Traditional quantum optimization algorithms primarily rely on the Variational Quantum Algorithm (VQA) framework, where the depth of quantum circuits is often high, making the demand for computational resources difficult to meet. However, HOLO's efficient model encoding technology overcomes this limitation through two key innovations: multi-basis graph encoding and the application of nonlinear activation functions.

The multi-basis graph encoding method is a novel quantum encoding strategy that effectively represents high-dimensional optimization problems with a limited number of qubits. In HOLO's approach, an optimized tensor network structure is employed to map high-dimensional optimization spaces using fewer qubits. This not only reduces the depth of quantum circuits but also improves computational efficiency.

On the other hand, the introduction of nonlinear activation functions enables HOLO's optimization method to better address non-convex optimization problems. Traditional variational quantum algorithms are often constrained by the optimization landscape, easily getting trapped in local minima when dealing with complex non-convex problems. In contrast, HOLO's nonlinear activation functions can adaptively adjust the optimization path during training, allowing the algorithm to converge more efficiently to the global optimum. This innovation significantly enhances the algorithm's optimization capabilities, demonstrating greater adaptability in tackling large-scale optimization challenges.

In quantum computing, the efficient utilization of computational resources is of paramount importance. HOLO's nonlinear quantum optimization algorithm technology not only achieves a breakthrough in computational performance but also significantly improves resource utilization efficiency.

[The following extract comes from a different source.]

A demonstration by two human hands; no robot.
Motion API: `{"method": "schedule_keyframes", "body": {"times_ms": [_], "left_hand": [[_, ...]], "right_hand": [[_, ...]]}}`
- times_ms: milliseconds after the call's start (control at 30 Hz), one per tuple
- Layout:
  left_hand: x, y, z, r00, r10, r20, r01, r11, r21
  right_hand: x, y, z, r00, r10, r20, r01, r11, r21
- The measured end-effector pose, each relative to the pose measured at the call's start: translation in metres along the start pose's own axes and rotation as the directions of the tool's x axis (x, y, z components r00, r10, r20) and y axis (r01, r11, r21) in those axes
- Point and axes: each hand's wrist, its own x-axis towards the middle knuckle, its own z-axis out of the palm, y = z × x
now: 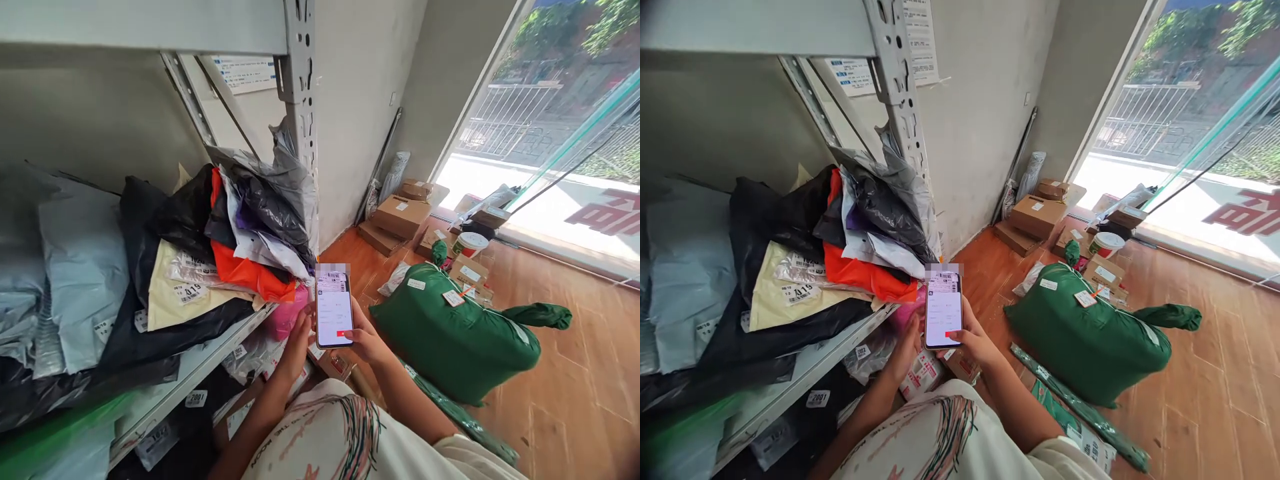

First, compared to existing methods, HOLO's algorithm reduces measurement complexity to a polynomial level. Measurement complexity is a critical metric in quantum computing, directly impacting the execution time and accuracy of computational tasks. Traditional quantum optimization methods typically require a large number of repeated measurements, whereas HOLO's algorithm optimizes measurement strategies, significantly reducing the number of measurements while maintaining computational accuracy. This leads to a notable improvement in overall computational efficiency.